Cauda Equina syndrome can occur at L5 to S1 because of injury to the cauda-equina nerves which descend from the spine. This is a medical emergency that can cause severe pain, weakness and numbness in the legs, genital area, and/or both legs. You may also experience loss of bladder and bowel control. This condition should be treated immediately to preserve leg function, and to restore bowel or bladder function.
Nonoperative Treatment
Low back pain and radiculopathy can be common causes of disability. However, most patients find relief regardless of treatment. One study15 found that 70% of patients suffering from radicular pain, whether it was L5 or S1, experienced a significant reduction in leg pain within 4 weeks. It is important to treat patients suffering from symptoms of a herniated disc within the first six weeks.
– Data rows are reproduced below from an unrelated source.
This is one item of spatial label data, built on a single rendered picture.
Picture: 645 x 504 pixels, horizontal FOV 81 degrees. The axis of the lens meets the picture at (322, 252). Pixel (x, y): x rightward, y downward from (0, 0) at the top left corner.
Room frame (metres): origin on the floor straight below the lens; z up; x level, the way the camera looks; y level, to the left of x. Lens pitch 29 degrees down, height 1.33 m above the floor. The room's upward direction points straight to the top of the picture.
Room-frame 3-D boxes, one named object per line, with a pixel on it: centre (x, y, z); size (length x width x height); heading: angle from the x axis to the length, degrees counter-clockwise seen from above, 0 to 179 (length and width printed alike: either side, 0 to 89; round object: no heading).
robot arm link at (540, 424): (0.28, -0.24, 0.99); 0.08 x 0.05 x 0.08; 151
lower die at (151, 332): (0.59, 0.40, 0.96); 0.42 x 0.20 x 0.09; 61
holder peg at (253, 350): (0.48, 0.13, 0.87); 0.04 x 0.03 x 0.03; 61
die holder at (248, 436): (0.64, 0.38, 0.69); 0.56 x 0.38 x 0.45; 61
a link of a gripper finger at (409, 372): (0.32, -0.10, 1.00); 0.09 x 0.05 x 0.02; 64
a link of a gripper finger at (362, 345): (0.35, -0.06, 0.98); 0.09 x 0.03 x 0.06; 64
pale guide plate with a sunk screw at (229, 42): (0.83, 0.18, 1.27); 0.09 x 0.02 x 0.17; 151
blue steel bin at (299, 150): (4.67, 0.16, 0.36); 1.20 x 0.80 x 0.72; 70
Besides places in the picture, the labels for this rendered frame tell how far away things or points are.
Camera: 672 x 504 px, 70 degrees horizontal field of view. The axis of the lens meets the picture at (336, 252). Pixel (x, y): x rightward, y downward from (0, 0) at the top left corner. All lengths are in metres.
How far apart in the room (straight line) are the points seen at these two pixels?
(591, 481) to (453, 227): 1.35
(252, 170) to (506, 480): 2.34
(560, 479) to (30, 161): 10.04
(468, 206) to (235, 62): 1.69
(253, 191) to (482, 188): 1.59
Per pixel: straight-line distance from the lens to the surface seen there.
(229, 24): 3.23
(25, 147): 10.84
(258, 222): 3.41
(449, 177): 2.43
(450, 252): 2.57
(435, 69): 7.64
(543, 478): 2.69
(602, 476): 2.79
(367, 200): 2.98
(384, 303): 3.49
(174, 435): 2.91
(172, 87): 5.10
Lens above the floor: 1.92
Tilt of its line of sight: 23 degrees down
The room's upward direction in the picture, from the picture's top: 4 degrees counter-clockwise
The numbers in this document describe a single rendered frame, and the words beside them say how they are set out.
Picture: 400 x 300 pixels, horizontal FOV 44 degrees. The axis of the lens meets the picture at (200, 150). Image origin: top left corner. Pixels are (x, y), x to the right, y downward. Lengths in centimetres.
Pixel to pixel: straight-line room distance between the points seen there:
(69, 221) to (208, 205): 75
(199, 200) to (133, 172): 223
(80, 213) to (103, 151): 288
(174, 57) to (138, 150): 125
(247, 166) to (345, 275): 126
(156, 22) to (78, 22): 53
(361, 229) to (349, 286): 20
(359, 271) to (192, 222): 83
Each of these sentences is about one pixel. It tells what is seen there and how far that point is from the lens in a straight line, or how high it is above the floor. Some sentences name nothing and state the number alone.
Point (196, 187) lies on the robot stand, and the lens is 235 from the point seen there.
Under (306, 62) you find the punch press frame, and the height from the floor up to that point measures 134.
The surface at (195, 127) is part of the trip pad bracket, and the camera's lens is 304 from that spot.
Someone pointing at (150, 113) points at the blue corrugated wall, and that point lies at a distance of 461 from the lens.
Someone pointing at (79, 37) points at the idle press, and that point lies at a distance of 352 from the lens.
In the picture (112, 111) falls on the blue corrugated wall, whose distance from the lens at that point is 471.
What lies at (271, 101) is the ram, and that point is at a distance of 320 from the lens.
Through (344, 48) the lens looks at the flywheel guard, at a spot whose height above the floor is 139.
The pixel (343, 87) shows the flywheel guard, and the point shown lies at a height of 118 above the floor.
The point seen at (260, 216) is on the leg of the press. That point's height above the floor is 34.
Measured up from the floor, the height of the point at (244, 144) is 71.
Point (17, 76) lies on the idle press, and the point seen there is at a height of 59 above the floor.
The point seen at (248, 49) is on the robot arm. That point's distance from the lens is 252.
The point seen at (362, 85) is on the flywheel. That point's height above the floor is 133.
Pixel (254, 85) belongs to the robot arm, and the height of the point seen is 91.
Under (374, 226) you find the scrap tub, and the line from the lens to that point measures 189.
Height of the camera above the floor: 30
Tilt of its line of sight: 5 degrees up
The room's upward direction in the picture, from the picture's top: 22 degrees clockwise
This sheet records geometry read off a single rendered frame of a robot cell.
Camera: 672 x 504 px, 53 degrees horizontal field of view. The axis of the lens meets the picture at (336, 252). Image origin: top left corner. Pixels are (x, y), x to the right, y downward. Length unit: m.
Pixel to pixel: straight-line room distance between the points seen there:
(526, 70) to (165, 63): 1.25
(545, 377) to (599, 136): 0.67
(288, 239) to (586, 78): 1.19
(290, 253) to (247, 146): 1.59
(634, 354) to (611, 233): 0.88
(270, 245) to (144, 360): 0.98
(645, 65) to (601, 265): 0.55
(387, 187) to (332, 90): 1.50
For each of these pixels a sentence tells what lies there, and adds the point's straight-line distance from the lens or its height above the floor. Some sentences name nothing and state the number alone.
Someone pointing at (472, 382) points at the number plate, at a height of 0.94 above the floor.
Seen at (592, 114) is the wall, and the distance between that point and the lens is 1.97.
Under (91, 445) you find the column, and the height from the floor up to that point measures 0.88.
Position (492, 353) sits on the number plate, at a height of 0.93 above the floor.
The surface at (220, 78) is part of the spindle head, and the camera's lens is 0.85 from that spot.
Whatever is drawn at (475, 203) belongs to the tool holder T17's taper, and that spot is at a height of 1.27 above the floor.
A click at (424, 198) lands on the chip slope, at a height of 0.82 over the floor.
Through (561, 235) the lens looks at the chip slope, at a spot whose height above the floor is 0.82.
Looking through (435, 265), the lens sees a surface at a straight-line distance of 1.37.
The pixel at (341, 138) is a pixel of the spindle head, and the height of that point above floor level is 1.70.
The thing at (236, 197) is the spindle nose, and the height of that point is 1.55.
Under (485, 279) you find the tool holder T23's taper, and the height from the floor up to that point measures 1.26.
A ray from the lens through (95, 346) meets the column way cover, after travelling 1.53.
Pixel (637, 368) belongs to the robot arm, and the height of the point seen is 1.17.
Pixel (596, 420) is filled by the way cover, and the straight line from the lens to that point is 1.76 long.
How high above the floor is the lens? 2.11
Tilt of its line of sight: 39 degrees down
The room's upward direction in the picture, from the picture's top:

The family physician is often a teacher and offers advice about how to relieve the symptoms of a herniated disc. Low back pain is most often treated with conservative treatment, which includes limited bed rest, exercise and injections in select cases. The physician must determine the best treatment strategy and goals for each patient. The patient should be fully informed about the condition, including its likely natural history and possible treatment options.
Bed rest is a way to reduce both mechanical pain as well as intradiscal pressure while supine. It is not clear how long bed rest should be for herniated disc patients. However, it is recommended that bed rest last between two and seven days. Studies have shown that prolonged bed rest is not associated with better outcomes16. It has been suggested that patients with herniated discs should be allowed to continue their normal activities while recovering.17 This can lead to deconditioning, bone mineral loss and economic loss.
It is not clear if aerobic exercise can be used to relieve radicular pain. Some believe strengthening the abdominal and back muscles can alleviate symptoms, reduce weight, and ease anxiety and depression. Patients and their families can easily learn massage and exercise techniques. After sufficient strength and pain relief have been achieved, extension and isometric exercises should be performed first. Then, flexion exercises can be allowed. Because flexion exercises place the most strain on the intervertebral disc, flexion exercises should be delayed.